What you need to do: Locate each line with the string "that" in the listing below and copy it.

Exercise materials:

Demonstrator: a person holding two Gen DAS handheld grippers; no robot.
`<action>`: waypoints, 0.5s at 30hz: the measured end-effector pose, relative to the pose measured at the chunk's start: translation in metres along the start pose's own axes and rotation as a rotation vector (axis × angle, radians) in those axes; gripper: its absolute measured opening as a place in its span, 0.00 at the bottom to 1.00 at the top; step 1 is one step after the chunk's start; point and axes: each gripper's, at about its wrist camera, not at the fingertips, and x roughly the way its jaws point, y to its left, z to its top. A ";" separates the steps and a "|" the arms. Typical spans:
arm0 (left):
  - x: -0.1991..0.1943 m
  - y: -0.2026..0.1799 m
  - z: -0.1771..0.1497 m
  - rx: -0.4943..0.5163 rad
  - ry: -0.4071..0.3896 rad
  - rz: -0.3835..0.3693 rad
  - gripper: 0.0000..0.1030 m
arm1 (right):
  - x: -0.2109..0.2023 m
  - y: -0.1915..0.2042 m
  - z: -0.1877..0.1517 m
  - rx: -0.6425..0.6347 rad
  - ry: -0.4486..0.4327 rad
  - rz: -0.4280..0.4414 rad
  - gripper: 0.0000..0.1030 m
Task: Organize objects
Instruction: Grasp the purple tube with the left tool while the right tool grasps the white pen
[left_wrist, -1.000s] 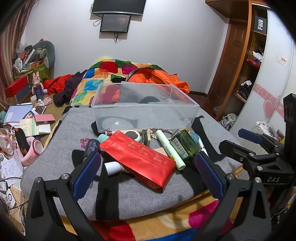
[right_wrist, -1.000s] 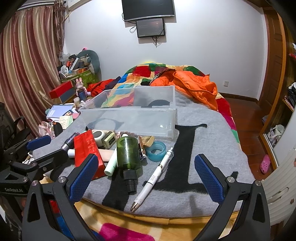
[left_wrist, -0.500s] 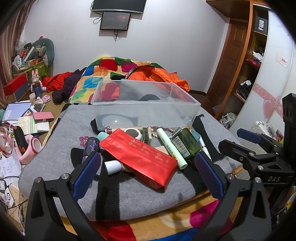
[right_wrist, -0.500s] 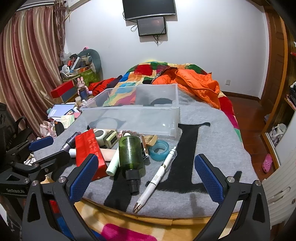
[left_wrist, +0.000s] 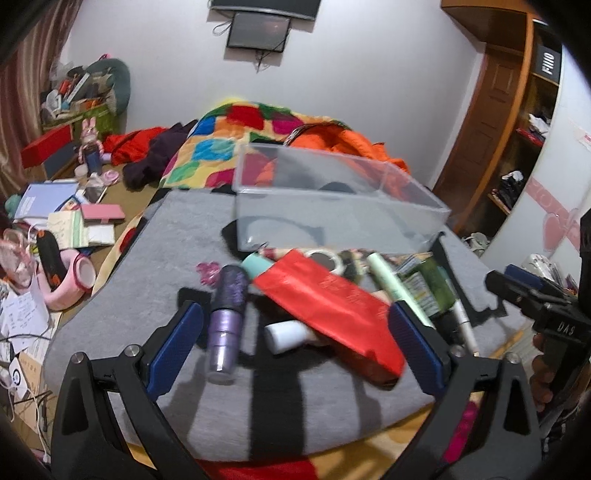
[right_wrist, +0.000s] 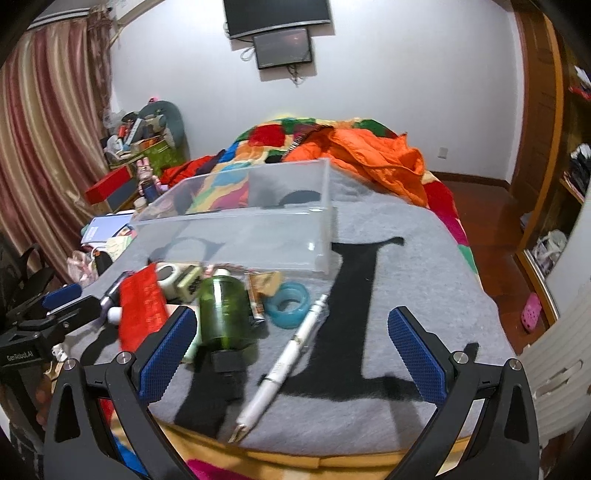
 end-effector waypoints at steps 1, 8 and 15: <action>0.004 0.004 -0.002 0.000 0.017 0.004 0.82 | 0.003 -0.003 -0.001 0.010 0.007 -0.003 0.99; 0.019 0.027 -0.012 -0.037 0.069 0.068 0.69 | 0.021 -0.023 -0.006 0.082 0.061 0.000 0.89; 0.028 0.043 -0.001 -0.073 0.067 0.083 0.67 | 0.037 -0.029 -0.008 0.109 0.100 -0.018 0.72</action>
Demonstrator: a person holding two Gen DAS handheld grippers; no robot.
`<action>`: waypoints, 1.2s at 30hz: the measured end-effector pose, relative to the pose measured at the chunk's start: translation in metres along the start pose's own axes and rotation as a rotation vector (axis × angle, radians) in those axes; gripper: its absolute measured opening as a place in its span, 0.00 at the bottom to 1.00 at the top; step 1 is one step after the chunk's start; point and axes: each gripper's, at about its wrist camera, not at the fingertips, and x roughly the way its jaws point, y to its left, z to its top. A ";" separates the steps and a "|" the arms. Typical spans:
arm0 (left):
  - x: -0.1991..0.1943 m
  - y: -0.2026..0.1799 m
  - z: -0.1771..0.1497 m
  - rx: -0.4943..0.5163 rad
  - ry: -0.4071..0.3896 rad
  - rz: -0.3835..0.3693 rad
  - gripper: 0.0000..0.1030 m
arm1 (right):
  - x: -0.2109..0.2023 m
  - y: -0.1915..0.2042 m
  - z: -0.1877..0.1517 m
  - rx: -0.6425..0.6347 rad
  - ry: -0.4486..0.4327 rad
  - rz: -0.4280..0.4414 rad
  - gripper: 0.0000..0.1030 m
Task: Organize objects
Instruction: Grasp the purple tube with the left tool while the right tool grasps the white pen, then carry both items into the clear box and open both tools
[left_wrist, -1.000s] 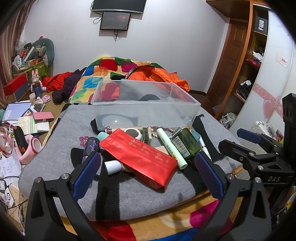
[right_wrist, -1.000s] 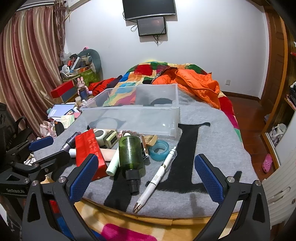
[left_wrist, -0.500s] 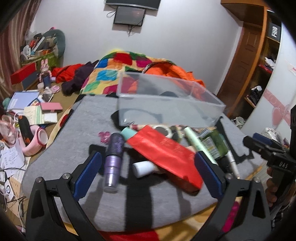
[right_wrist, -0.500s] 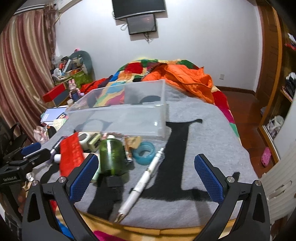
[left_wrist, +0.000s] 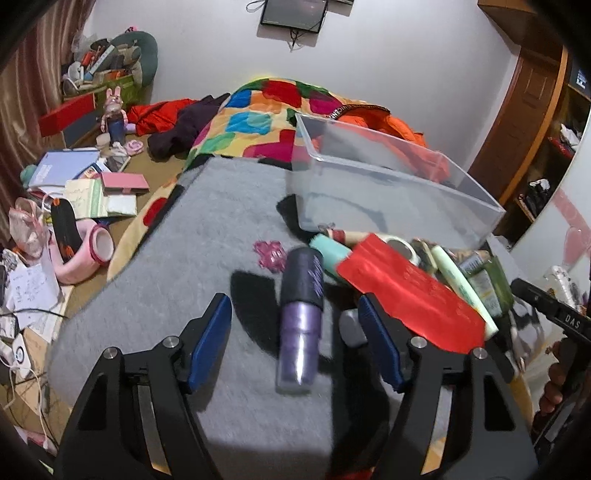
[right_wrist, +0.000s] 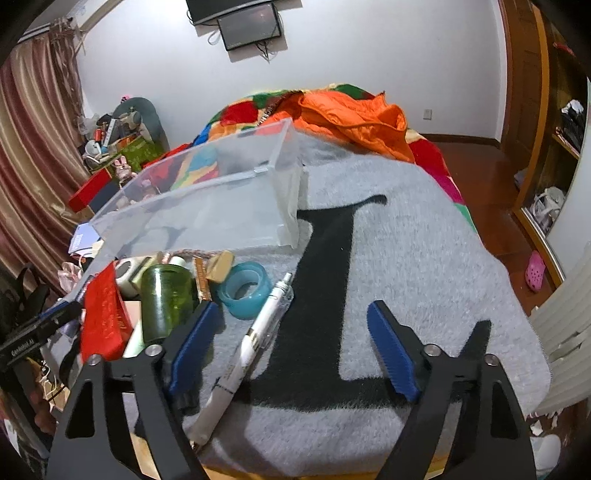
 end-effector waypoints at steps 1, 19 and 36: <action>0.004 0.000 0.002 0.009 0.003 0.014 0.63 | 0.002 0.000 0.000 0.002 0.009 -0.002 0.68; 0.021 -0.004 0.004 0.046 -0.017 0.119 0.24 | 0.011 0.013 -0.011 -0.113 0.016 -0.041 0.13; -0.023 -0.025 0.040 0.055 -0.104 -0.004 0.24 | -0.028 0.015 0.035 -0.133 -0.134 0.003 0.12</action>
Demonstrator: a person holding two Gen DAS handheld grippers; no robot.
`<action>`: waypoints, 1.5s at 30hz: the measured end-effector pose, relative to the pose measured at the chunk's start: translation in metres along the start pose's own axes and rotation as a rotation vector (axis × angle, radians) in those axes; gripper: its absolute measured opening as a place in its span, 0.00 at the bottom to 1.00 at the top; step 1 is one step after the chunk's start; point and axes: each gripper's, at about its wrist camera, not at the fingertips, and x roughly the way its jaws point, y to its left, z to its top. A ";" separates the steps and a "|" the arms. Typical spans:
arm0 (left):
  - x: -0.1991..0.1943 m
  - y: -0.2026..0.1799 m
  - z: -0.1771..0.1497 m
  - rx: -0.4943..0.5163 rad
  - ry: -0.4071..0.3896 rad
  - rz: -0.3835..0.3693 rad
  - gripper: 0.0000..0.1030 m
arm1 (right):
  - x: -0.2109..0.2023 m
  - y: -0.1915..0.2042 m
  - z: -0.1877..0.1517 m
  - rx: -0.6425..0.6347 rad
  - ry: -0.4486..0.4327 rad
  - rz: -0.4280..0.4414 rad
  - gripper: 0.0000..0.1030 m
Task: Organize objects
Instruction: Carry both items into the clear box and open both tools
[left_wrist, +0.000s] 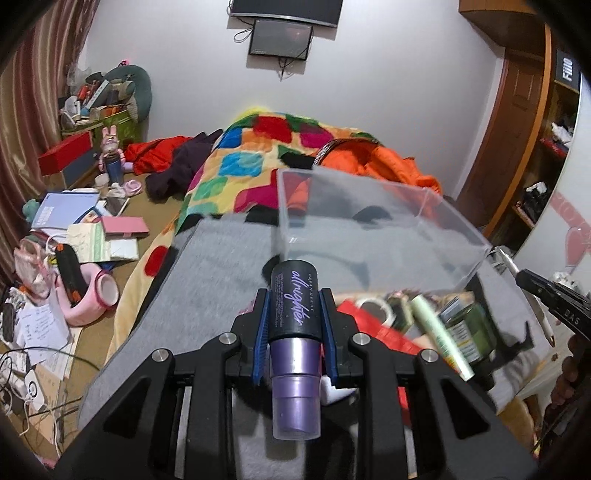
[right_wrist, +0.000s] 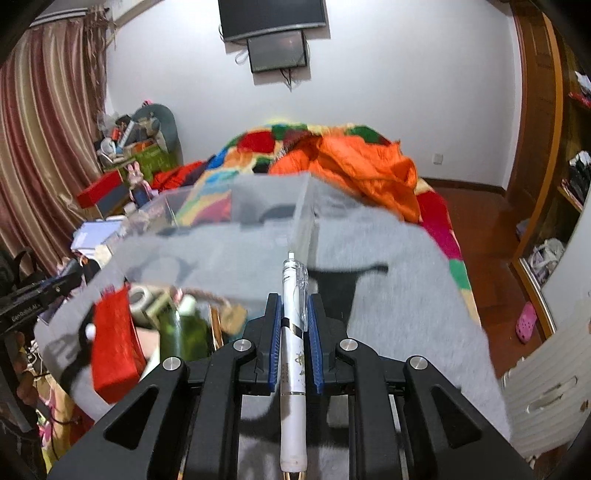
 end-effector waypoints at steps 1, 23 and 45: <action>-0.001 -0.002 0.004 0.000 -0.004 -0.009 0.24 | -0.001 0.001 0.005 -0.004 -0.011 0.006 0.12; 0.062 -0.045 0.089 0.133 0.074 -0.106 0.24 | 0.055 0.036 0.098 -0.079 -0.029 0.150 0.12; 0.155 -0.069 0.095 0.197 0.294 -0.118 0.24 | 0.158 0.052 0.095 -0.189 0.219 0.144 0.12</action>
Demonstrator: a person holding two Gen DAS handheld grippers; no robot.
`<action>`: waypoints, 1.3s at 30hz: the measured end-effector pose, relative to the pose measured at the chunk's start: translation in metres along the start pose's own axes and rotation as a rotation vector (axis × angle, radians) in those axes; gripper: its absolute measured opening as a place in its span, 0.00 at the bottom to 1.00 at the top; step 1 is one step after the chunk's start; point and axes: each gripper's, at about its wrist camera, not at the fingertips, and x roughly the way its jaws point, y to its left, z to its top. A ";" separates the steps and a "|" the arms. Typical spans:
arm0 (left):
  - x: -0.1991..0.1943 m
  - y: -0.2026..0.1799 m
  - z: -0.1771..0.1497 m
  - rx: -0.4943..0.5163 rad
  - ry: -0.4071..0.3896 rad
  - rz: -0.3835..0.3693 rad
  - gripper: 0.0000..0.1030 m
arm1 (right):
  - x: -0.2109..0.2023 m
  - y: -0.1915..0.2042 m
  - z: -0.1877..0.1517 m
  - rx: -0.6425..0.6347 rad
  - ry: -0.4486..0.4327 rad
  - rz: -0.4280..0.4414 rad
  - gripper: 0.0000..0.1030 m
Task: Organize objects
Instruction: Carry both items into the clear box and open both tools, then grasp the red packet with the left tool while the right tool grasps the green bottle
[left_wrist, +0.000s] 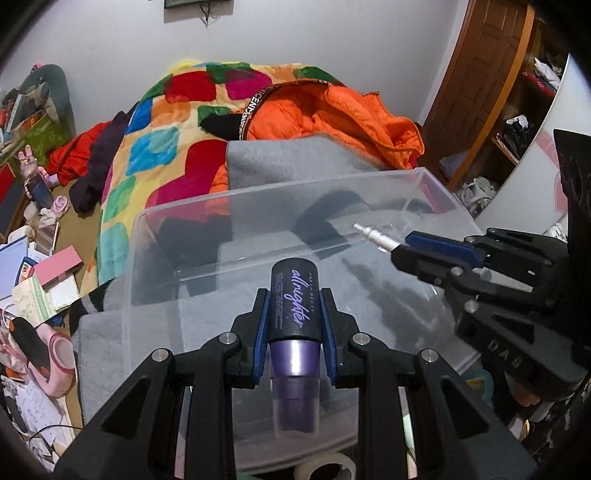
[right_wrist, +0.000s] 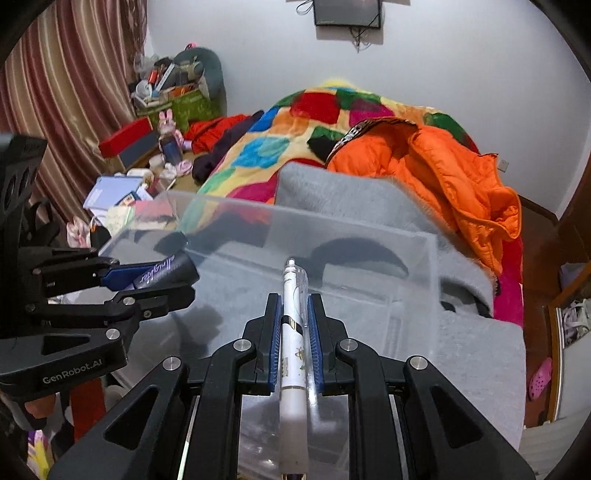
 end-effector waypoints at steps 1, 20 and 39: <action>0.002 -0.001 0.000 0.005 0.008 -0.007 0.24 | 0.003 0.002 0.000 -0.007 0.009 0.000 0.12; -0.002 0.002 -0.008 -0.006 0.036 -0.039 0.29 | 0.008 0.006 -0.009 -0.013 0.068 0.029 0.19; -0.089 -0.010 -0.074 0.001 -0.124 0.077 0.86 | -0.095 0.016 -0.056 0.025 -0.148 -0.039 0.52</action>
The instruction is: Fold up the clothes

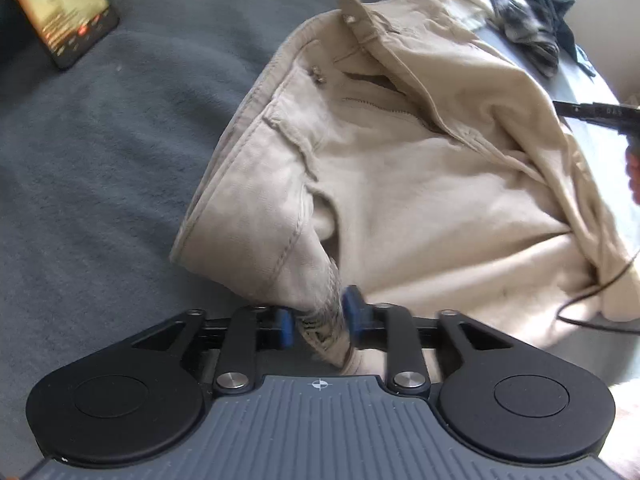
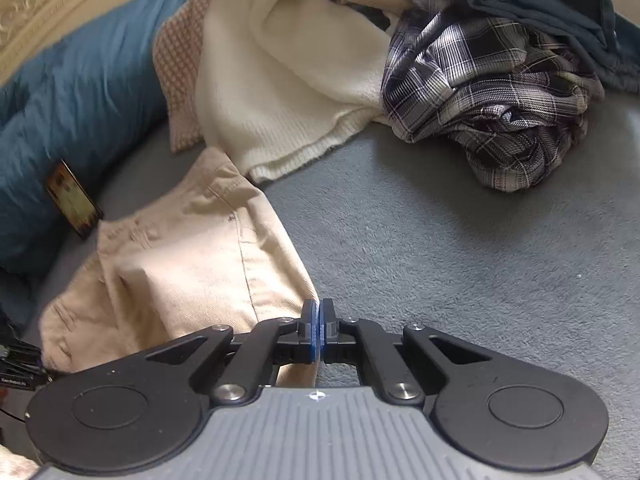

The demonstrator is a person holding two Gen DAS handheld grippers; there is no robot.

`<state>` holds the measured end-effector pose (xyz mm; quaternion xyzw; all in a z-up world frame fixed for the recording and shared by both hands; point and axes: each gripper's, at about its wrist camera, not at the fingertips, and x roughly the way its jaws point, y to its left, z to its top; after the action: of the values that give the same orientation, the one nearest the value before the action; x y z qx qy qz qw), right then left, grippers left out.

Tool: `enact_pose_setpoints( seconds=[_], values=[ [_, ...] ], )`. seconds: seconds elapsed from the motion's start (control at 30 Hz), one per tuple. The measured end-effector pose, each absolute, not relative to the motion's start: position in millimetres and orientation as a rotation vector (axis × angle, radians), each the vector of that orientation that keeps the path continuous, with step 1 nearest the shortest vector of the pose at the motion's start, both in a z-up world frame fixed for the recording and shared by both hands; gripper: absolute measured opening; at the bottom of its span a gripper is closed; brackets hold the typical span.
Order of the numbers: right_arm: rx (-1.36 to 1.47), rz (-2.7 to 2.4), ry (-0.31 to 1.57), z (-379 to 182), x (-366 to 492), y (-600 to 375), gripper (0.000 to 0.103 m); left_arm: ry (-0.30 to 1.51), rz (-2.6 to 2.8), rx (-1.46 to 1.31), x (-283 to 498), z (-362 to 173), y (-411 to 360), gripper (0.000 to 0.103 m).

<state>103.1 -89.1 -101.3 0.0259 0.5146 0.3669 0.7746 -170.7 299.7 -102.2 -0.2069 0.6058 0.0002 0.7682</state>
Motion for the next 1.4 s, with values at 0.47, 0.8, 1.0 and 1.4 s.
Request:
enact_pose_setpoints(
  seconds=[0.47,0.8,1.0,1.4],
  values=[
    [0.384,0.728,1.078,-75.5,96.3,-156.8,0.02,1.133,-0.255,-0.255,-120.3,-34.2,284.7,0.051],
    [0.651,0.6,0.949,-48.1,-1.9,-274.8,0.02,1.047,-0.787,-0.249,-25.4,-49.4,145.6,0.054],
    [0.885,0.544,0.944,-74.1,-71.8,-328.6,0.032,1.192,-0.99,-0.334,-17.2,-86.5,76.7,0.059],
    [1.406,0.033,0.749,-151.9,-200.1,-433.8,0.038,1.397,-1.135,-0.313,-39.1,-124.2,4.2,0.062]
  ],
)
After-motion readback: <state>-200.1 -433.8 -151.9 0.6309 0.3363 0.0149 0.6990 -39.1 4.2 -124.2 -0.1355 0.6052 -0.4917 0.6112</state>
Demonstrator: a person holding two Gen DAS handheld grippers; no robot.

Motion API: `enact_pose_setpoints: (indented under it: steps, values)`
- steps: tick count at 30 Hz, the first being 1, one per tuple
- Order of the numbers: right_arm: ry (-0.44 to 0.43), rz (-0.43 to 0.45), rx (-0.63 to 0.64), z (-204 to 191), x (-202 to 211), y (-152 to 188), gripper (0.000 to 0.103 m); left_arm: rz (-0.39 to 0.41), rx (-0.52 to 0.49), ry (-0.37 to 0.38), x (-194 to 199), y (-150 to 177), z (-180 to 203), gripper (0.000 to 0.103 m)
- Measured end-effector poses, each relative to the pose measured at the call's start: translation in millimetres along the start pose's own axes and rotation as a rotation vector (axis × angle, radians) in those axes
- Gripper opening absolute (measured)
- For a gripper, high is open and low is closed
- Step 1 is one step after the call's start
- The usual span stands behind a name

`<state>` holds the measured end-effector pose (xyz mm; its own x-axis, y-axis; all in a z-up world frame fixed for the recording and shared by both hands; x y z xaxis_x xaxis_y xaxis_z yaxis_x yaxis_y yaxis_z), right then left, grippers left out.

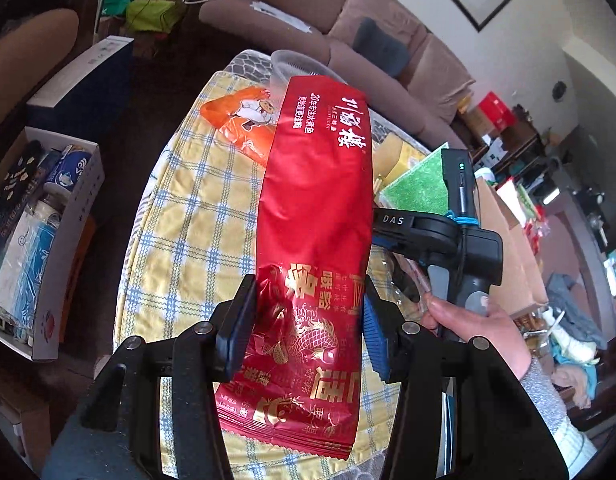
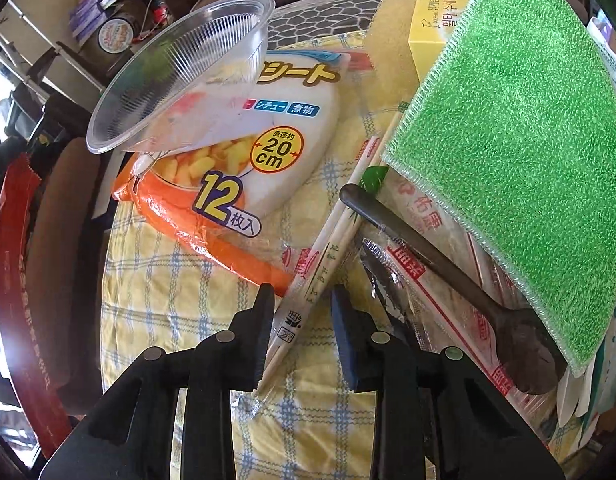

Exercise solution:
`<state>` holds the measured end-effector pose (xyz mm; quaternion xyzw; all in a z-up world frame fixed for the recording and shared by both hands; point and axes: each gripper's, at about its wrist camera, not at the fingertips, and x roughly the way its jaws point, y to its left, z to its top; after the action: of the values that give the same orientation, the one nearest the value before the action; x y z qx qy qz qw), right then left, grippers left out.
Tool: `enact_pose_setpoints( seconds=[_], values=[ [_, ...] ], )`. seconds: seconds elapsed from the motion's start (control at 30 Hz), one per tuple. The measured end-effector pose, each absolute, not relative to the motion's start: position in millimetres and orientation as a rotation vector (axis × angle, radians), each the vector of that orientation that keeps the path continuous, with step 1 nearest the shortest vector of the pose at the motion's start, both in a z-up world frame fixed for the recording and shared by both hands; gripper: absolute measured opening; at the bottom of its span a gripper is closed; brackets hold the typical span.

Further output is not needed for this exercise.